#### Required work
Of the lines below, write out exactly those from the line with "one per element" through the line with "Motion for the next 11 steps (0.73", both included, and skip the rest.

#### Source material
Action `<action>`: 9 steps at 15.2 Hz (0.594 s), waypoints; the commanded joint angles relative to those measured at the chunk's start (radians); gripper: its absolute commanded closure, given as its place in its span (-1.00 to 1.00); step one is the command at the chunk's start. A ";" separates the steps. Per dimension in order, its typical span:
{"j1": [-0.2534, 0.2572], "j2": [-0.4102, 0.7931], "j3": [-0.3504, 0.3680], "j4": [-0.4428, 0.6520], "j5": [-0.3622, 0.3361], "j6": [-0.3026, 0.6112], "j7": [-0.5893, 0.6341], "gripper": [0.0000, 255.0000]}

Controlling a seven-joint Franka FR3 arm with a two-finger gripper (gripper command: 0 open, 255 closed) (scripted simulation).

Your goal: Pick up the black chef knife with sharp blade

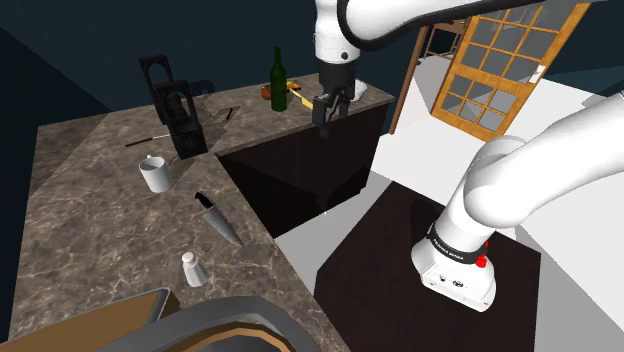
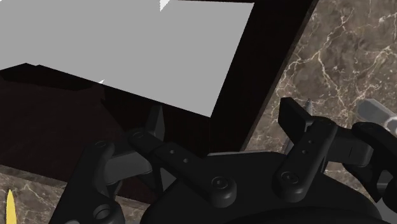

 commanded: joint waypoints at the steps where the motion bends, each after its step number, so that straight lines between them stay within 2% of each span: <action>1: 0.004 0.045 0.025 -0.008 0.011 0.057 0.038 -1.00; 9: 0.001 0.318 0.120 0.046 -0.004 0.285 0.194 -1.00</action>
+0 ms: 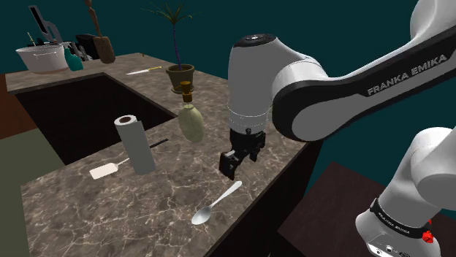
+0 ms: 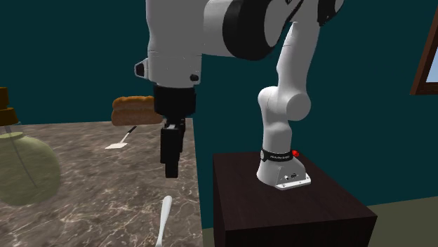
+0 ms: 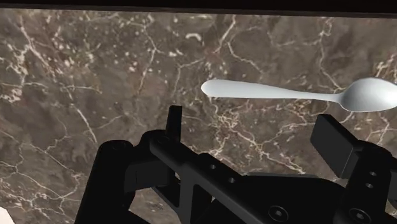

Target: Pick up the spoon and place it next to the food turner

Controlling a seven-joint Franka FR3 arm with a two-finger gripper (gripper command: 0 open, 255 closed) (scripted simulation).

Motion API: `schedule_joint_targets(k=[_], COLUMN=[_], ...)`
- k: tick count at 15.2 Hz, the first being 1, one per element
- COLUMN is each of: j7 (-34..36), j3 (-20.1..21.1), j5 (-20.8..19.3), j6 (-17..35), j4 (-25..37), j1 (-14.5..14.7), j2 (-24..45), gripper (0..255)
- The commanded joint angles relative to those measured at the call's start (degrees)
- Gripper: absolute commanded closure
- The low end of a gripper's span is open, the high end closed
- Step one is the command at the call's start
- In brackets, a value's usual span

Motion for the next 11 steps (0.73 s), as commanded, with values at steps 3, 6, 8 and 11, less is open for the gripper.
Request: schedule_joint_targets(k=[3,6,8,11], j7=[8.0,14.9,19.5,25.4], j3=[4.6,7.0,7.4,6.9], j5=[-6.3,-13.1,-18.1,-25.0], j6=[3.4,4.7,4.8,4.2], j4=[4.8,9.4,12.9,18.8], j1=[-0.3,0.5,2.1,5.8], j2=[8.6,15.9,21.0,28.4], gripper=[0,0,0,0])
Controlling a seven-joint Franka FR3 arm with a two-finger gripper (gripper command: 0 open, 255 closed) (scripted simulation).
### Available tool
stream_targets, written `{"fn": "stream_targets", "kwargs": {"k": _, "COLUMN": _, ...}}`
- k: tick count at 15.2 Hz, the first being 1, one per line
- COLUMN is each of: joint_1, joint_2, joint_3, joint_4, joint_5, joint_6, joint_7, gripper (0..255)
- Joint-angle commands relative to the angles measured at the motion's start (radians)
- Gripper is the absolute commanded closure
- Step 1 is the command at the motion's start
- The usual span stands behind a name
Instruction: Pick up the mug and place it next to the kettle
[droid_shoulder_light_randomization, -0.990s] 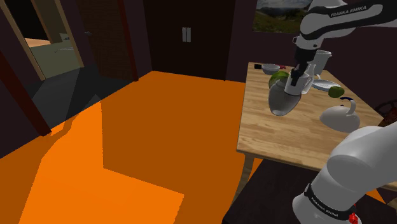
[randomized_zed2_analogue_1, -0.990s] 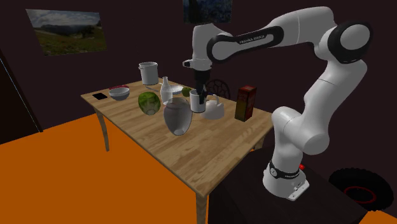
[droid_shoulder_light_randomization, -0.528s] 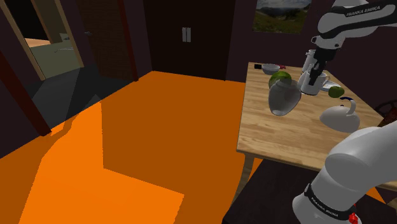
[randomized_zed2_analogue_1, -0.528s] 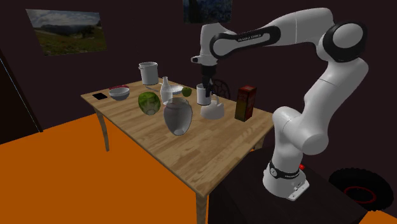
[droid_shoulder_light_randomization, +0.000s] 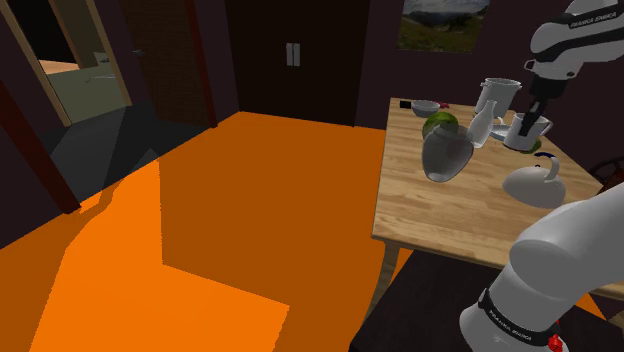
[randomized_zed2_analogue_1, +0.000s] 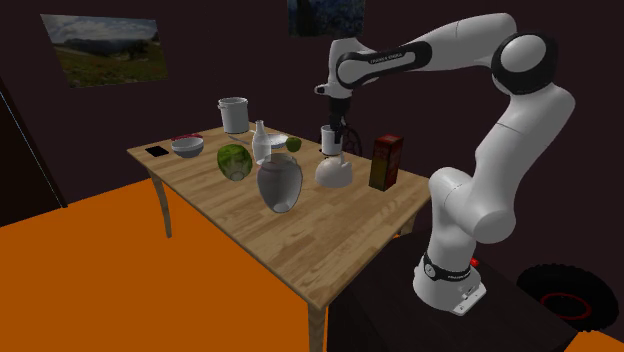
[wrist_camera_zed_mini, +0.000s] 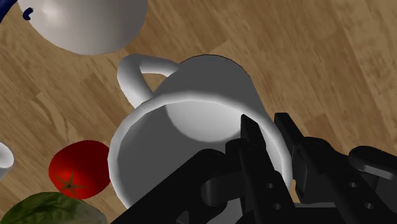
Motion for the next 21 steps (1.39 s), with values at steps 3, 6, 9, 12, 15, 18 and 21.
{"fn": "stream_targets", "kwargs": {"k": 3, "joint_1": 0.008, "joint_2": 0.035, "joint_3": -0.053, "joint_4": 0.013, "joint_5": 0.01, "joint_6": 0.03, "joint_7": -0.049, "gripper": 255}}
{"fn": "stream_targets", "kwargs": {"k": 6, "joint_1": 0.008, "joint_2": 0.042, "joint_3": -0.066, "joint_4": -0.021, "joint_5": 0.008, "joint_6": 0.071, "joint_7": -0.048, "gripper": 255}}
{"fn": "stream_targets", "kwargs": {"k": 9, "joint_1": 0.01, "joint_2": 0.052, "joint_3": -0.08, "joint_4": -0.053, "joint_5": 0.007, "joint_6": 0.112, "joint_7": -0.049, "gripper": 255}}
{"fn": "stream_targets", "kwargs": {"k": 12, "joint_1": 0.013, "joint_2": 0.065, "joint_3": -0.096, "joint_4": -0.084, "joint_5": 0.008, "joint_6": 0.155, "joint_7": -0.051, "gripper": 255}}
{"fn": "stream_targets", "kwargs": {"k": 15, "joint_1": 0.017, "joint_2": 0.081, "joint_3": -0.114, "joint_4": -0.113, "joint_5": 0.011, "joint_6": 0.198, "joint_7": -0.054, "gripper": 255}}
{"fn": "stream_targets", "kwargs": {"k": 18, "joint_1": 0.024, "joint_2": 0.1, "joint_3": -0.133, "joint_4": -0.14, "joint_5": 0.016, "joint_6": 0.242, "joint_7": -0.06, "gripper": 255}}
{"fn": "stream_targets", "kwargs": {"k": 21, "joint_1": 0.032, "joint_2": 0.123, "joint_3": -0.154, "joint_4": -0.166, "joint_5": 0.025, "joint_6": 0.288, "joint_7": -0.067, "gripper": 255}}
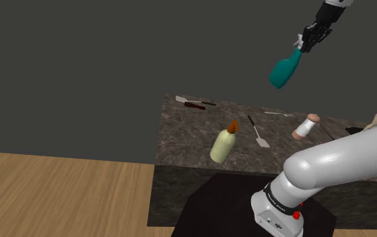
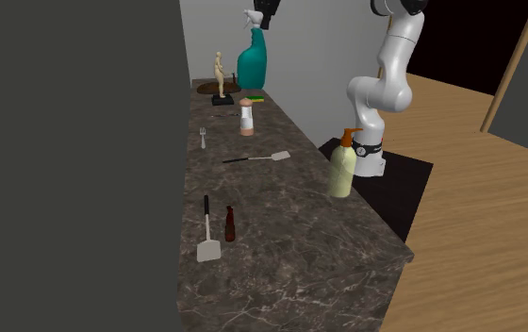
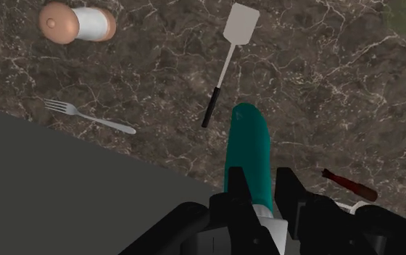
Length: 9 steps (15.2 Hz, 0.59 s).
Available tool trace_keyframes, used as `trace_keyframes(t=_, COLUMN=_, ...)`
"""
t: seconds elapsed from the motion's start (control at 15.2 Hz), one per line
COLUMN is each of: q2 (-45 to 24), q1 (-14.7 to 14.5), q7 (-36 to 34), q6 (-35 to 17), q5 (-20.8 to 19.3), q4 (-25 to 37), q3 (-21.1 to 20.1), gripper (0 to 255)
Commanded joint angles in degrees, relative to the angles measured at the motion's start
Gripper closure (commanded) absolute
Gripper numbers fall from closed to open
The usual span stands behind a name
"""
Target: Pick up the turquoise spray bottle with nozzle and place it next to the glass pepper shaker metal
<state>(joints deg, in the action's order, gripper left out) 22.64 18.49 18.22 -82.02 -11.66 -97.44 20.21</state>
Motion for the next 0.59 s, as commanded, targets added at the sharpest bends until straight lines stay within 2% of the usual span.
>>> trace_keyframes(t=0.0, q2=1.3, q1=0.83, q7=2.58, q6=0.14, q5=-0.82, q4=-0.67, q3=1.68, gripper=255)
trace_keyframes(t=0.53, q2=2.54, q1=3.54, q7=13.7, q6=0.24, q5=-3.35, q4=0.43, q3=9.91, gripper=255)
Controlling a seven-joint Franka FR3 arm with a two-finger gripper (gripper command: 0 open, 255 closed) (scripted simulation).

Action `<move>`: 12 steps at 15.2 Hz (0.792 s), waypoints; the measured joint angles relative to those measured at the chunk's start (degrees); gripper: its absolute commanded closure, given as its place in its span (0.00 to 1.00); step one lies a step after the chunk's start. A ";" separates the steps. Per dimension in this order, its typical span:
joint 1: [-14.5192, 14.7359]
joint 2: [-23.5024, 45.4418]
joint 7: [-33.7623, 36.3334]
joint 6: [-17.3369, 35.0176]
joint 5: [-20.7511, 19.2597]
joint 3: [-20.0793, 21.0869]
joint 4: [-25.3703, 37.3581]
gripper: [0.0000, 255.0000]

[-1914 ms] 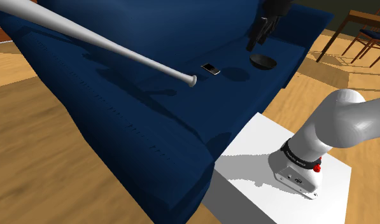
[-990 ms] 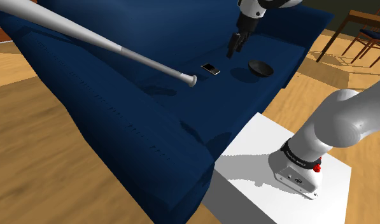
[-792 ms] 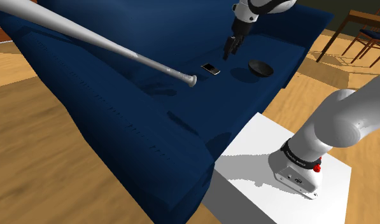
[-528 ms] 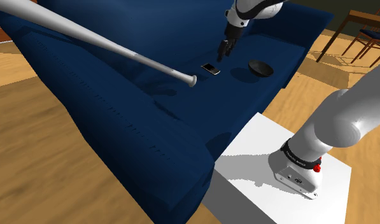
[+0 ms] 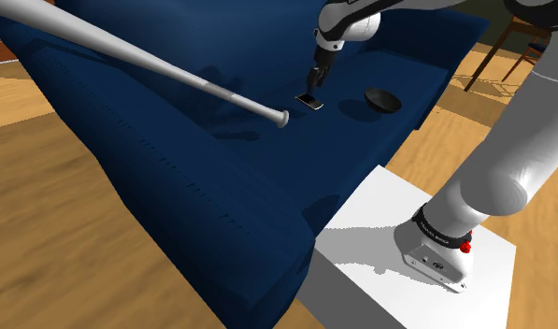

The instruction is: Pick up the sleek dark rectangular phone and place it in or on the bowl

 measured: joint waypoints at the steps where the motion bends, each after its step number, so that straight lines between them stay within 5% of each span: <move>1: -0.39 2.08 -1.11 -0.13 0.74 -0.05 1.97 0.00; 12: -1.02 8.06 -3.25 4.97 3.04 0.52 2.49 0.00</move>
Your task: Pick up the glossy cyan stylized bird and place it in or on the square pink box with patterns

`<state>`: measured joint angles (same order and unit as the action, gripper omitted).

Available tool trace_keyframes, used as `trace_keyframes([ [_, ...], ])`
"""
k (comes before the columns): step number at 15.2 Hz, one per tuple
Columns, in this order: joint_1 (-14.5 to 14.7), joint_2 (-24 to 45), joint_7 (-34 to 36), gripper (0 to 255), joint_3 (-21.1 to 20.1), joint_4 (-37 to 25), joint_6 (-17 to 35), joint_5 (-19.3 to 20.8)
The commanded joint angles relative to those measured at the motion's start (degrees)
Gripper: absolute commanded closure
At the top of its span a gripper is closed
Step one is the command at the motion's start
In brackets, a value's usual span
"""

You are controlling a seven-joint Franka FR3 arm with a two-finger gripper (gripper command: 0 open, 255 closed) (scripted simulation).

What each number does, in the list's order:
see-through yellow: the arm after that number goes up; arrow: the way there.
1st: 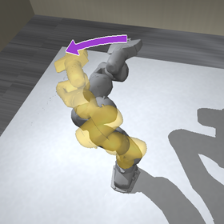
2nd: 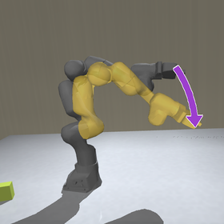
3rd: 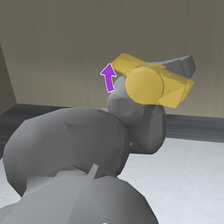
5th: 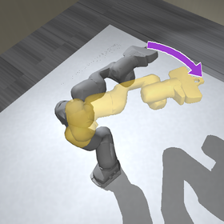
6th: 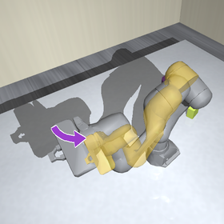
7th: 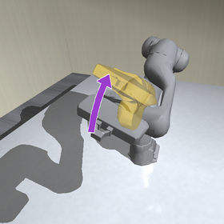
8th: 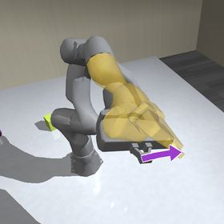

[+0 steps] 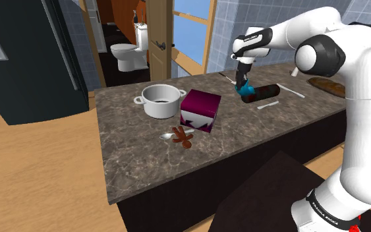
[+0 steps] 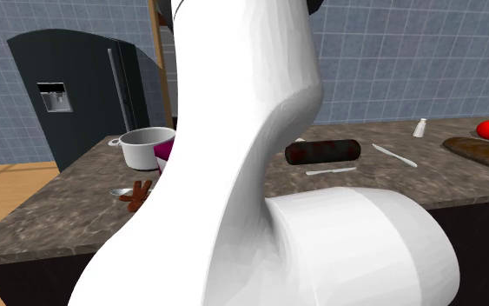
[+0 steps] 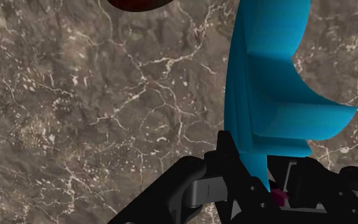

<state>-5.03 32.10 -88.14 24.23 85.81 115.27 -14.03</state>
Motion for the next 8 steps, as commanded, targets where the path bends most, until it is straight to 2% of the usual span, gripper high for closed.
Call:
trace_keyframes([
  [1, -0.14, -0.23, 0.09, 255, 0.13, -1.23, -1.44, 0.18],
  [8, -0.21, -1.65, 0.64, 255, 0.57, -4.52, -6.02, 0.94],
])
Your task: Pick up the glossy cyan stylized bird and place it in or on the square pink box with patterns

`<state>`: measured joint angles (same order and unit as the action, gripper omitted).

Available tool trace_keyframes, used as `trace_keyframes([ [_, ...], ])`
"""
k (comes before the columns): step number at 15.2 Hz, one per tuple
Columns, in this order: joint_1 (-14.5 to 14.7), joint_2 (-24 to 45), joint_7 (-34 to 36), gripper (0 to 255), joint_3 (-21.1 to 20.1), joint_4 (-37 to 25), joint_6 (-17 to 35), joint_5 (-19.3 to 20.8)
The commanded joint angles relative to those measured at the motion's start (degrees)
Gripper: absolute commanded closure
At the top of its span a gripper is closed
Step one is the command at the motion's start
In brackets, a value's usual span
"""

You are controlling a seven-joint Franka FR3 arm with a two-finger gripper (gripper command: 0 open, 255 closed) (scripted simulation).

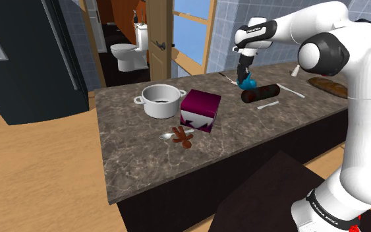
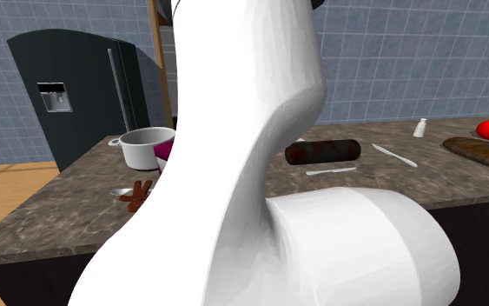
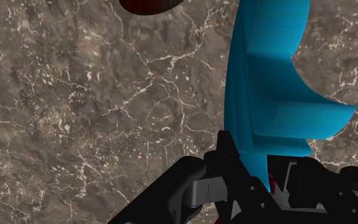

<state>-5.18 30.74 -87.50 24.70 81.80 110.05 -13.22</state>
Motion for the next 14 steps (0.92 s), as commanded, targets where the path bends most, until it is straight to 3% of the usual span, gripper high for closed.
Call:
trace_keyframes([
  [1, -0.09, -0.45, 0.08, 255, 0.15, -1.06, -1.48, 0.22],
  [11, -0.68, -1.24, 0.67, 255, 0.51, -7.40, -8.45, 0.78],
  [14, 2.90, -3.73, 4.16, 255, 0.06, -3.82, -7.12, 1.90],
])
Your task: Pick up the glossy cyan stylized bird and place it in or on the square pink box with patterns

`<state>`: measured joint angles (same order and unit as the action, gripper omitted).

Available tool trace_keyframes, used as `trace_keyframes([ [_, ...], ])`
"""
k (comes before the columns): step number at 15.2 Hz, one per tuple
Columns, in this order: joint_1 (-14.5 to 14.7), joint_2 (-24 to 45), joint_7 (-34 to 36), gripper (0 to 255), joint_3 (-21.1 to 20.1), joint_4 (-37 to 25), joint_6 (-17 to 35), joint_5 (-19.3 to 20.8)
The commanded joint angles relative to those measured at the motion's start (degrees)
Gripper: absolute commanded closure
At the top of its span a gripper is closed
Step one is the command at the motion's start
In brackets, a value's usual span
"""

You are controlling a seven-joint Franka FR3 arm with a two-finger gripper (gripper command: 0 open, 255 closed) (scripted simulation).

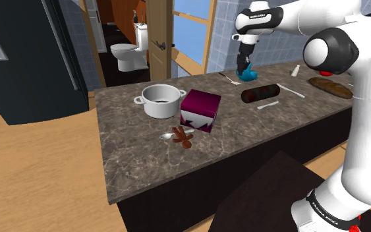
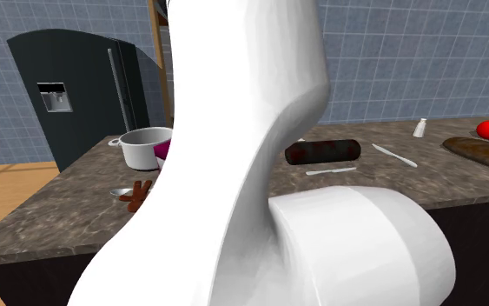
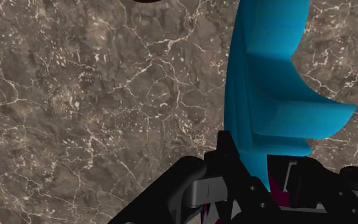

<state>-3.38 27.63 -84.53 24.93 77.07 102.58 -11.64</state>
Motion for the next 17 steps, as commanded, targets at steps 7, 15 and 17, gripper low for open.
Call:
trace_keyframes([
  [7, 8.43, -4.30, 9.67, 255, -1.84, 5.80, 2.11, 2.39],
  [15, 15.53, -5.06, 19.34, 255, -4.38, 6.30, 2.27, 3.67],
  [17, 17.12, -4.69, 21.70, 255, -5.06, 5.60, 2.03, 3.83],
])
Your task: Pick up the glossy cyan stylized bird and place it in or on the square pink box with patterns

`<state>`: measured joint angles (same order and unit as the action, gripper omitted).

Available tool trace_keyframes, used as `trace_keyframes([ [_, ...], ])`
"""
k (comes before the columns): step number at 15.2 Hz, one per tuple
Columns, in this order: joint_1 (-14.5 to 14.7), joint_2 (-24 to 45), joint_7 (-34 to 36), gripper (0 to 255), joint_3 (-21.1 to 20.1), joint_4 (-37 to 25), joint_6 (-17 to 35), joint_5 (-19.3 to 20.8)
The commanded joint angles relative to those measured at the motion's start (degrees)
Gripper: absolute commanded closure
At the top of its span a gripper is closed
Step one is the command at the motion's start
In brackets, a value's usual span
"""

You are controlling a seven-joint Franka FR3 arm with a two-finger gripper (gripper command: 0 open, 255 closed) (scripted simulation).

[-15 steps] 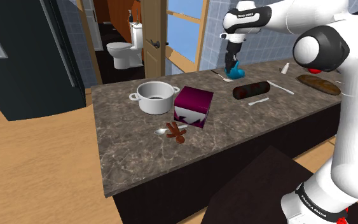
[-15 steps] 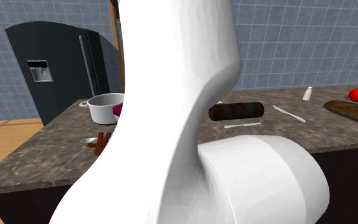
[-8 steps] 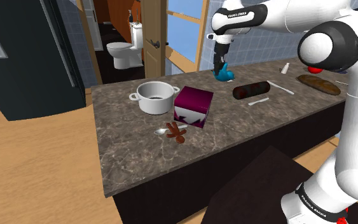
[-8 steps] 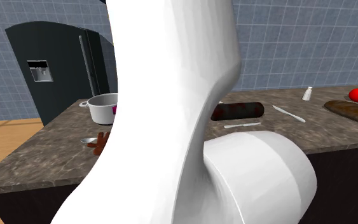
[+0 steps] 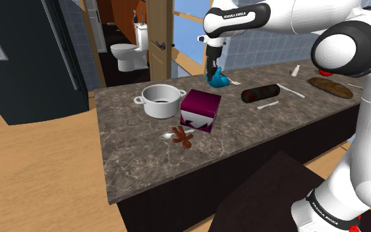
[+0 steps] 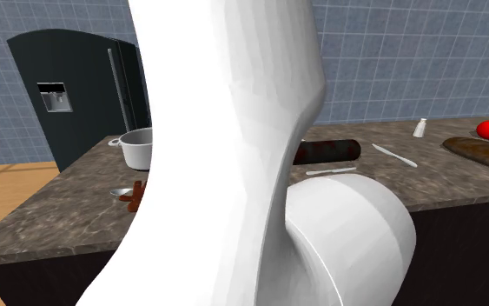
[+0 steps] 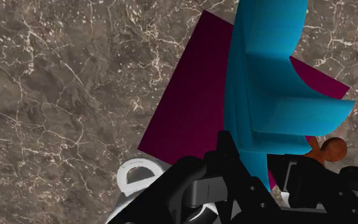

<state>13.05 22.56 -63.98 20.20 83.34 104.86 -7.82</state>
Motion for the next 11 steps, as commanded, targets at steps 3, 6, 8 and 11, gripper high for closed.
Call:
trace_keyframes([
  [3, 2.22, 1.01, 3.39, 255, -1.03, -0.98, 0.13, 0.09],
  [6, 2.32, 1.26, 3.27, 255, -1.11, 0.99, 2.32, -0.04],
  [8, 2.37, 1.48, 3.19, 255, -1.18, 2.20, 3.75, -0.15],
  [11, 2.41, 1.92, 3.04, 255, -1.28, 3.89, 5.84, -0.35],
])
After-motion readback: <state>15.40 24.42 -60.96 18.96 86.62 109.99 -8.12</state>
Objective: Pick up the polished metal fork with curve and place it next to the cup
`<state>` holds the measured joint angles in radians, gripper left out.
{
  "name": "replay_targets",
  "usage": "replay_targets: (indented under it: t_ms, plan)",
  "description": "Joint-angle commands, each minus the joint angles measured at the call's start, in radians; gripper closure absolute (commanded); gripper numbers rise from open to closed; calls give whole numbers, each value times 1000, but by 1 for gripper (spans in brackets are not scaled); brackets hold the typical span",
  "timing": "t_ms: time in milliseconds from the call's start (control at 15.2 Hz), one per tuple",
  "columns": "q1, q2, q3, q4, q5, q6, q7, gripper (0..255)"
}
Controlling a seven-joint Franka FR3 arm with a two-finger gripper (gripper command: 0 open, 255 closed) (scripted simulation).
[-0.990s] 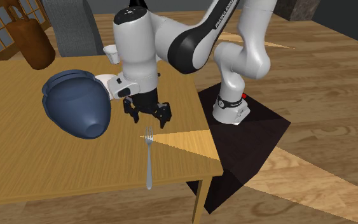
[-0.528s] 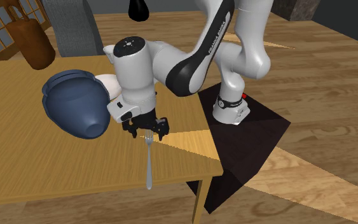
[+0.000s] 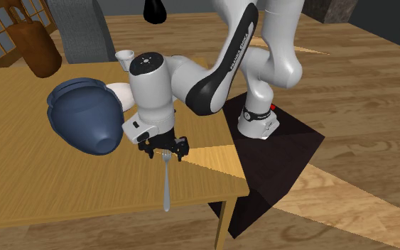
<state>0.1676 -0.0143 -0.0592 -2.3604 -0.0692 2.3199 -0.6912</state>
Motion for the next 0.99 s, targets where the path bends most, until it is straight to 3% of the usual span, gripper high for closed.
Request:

#### Exercise solution
- k: tick count at 15.2 Hz, the first being 1, one per element
- COLUMN is each of: j7 (-34..36), j3 (-20.1..21.1), j5 (-20.8..19.3), j6 (-17..35), j4 (-25..37), j1 (-14.5..14.7), j2 (-24..45), gripper (0..255)
- The commanded joint angles relative to those measured at the call's start (degrees)
- Gripper: absolute commanded closure
- The low end of a gripper's span is open, the high end closed
- Step one is the command at the call's start
- In brackets, a value's usual span

Motion for the next 11 steps (0.73 s), as commanded, with values at steps 3, 6, 8 and 11, less is open for the gripper.

The answer, as written, is complete.